Author Topic: 2 dogs fighting  (Read 2022 times)

0 Members and 1 Guest are viewing this topic.

Offline lizmil

  • Site Member
  • Newbie
  • *
  • Posts: 6
2 dogs fighting
« on: February 19, 2004, 09:01:05 AM »
I've written before for help and it seemed to work for a while.  My 2 rescue cockers keep fighting.  The top dog is half the size of the other one and constantly growls and keeps him off the furniture.
The had the occasional spat after this but last night they started fighting and now just won't stop.  The big dog (Nemo) just keeps going for Murphy for no reason.  I've had to shut them in different rooms when I've come to work but am worried sick.
I have tried the chemical castration tablets on Murphy (which didn't work) and am going to the vet tomorrow to get them to try on Nemo.
I really don't know what to do as my husband is threatening to get rid of one of them - which I will not allow.
A guy at my husbands work breeds collie's and has told him that Nemo is just so fed up with Murphy growling at him all the time (although he doesn't really go for him) that there is no way back and my husband is foolishly listening to him.
Can anyone please advise?                    

Offline Jane S

  • Administrator
  • Hero Member
  • *****
  • Posts: 13205
  • Gender: Female
2 dogs fighting
« Reply #1 on: February 19, 2004, 10:21:52 AM »
To be honest Liz, I think your husband's work colleague may have a point - often when dogs have got to the stage you describe, it can be almost impossible to get things back on an even keel & the only solution is to either separate them permanently or if keep them apart at all times if you can not bear to rehome one of them.

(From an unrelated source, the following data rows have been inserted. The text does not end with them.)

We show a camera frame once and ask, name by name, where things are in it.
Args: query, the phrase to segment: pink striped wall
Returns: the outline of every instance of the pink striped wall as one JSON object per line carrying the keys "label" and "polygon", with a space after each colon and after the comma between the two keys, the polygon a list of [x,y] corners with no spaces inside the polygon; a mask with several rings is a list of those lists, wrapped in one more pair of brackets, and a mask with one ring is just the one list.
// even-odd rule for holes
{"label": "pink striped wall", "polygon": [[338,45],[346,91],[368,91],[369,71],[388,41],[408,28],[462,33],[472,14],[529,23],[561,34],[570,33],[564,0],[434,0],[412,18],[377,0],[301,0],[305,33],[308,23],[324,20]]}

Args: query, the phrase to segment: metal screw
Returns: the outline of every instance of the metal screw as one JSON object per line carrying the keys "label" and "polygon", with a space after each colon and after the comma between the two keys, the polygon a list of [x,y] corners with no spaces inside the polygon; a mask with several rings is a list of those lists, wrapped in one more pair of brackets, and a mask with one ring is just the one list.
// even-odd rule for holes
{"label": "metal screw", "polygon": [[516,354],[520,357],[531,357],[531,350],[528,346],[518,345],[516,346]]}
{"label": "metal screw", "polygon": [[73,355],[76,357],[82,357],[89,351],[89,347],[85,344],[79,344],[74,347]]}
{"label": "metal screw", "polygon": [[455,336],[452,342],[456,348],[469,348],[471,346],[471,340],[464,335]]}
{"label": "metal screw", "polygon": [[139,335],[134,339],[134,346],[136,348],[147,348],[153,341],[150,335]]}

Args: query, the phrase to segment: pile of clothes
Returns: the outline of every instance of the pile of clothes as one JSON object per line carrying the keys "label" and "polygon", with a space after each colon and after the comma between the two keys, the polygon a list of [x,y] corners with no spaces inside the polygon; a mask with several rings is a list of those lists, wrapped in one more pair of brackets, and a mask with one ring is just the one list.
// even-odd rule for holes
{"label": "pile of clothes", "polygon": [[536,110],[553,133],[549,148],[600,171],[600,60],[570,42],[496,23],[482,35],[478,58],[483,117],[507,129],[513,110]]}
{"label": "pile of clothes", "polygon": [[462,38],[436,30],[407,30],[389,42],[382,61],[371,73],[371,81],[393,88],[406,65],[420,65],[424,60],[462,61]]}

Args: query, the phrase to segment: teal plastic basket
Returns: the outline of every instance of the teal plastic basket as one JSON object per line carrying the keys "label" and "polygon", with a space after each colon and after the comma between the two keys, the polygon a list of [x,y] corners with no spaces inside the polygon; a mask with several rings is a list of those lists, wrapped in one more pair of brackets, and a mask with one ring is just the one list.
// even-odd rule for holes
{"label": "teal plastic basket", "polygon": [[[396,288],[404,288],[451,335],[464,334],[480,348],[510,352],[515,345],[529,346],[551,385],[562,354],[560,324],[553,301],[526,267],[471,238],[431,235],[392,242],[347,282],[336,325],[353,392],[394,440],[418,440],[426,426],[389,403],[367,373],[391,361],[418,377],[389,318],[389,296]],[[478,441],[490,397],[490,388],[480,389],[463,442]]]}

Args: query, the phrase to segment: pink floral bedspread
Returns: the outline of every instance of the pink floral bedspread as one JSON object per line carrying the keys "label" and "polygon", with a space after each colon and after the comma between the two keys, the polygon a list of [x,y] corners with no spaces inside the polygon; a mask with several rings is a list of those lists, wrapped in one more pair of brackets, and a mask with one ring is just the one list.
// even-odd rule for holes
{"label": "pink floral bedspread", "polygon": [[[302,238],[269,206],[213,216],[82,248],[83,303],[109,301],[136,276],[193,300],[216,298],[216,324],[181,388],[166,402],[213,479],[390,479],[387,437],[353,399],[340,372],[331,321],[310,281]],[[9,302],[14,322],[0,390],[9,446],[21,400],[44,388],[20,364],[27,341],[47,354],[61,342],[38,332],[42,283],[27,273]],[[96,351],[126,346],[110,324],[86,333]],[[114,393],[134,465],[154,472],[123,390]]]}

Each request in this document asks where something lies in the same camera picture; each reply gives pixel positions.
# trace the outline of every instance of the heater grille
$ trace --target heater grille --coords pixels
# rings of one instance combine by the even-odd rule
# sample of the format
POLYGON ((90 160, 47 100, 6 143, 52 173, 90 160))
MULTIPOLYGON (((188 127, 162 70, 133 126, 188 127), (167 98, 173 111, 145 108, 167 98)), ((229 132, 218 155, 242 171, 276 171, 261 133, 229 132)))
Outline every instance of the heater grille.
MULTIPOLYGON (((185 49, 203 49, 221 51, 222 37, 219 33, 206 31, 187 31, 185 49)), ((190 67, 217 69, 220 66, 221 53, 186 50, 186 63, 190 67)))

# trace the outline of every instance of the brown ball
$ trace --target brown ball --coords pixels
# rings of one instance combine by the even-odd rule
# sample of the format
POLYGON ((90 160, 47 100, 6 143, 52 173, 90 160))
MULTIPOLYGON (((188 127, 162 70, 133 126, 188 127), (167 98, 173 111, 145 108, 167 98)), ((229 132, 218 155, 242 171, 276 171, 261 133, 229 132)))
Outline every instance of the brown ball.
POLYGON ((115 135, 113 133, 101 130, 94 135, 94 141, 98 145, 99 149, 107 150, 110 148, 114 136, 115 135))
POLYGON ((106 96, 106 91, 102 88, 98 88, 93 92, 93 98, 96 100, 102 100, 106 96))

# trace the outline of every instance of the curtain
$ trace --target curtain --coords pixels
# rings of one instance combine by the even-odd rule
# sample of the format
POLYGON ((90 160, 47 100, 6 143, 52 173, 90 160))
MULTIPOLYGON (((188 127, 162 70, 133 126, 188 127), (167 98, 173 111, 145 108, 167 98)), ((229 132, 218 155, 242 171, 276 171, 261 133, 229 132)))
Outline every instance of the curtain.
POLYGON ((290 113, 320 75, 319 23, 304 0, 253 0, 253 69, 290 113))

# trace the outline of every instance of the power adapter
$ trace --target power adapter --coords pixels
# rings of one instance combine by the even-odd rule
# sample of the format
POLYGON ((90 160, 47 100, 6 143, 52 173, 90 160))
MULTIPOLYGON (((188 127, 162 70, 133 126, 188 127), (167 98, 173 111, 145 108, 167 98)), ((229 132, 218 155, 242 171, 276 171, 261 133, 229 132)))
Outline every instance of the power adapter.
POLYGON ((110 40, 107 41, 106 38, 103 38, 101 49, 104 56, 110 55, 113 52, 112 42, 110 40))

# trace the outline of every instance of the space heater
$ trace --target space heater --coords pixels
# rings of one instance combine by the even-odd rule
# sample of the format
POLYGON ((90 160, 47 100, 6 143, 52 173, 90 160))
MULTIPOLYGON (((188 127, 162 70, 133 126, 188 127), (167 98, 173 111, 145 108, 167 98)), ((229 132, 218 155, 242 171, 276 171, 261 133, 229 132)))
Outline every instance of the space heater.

However, if you are going to persevere with the pack ranking theory, then you must support the "top dog" at all times - feed him first, give him attention first etc. It should have been Nemo (if you are sure he is the lower ranked dog) who received the chemical castration to lower his status even further. If you chemically castrate the "top dog", then you reduce his status to the same level as the other dog making fights even more likely. I hope you do find a solution as dogs which fight all the time are not happy dogs & I'm sure you're not finding it easy to cope with the constant tension either :( Good luck!

Jane                    
Jane

Offline Pammy

  • Inactive
  • Hero Member
  • *****
  • Posts: 5702
2 dogs fighting
« Reply #2 on: February 19, 2004, 11:02:43 AM »
Liz I have to agree with Jane on this one. I have problems of a similar nature with my two boys, but mine don't fight as yours seems to. They will have the odd spat but that's it. They do however grumble a lot and there are times when I have felt as low as you are probably feeling now and can see they are unhappy.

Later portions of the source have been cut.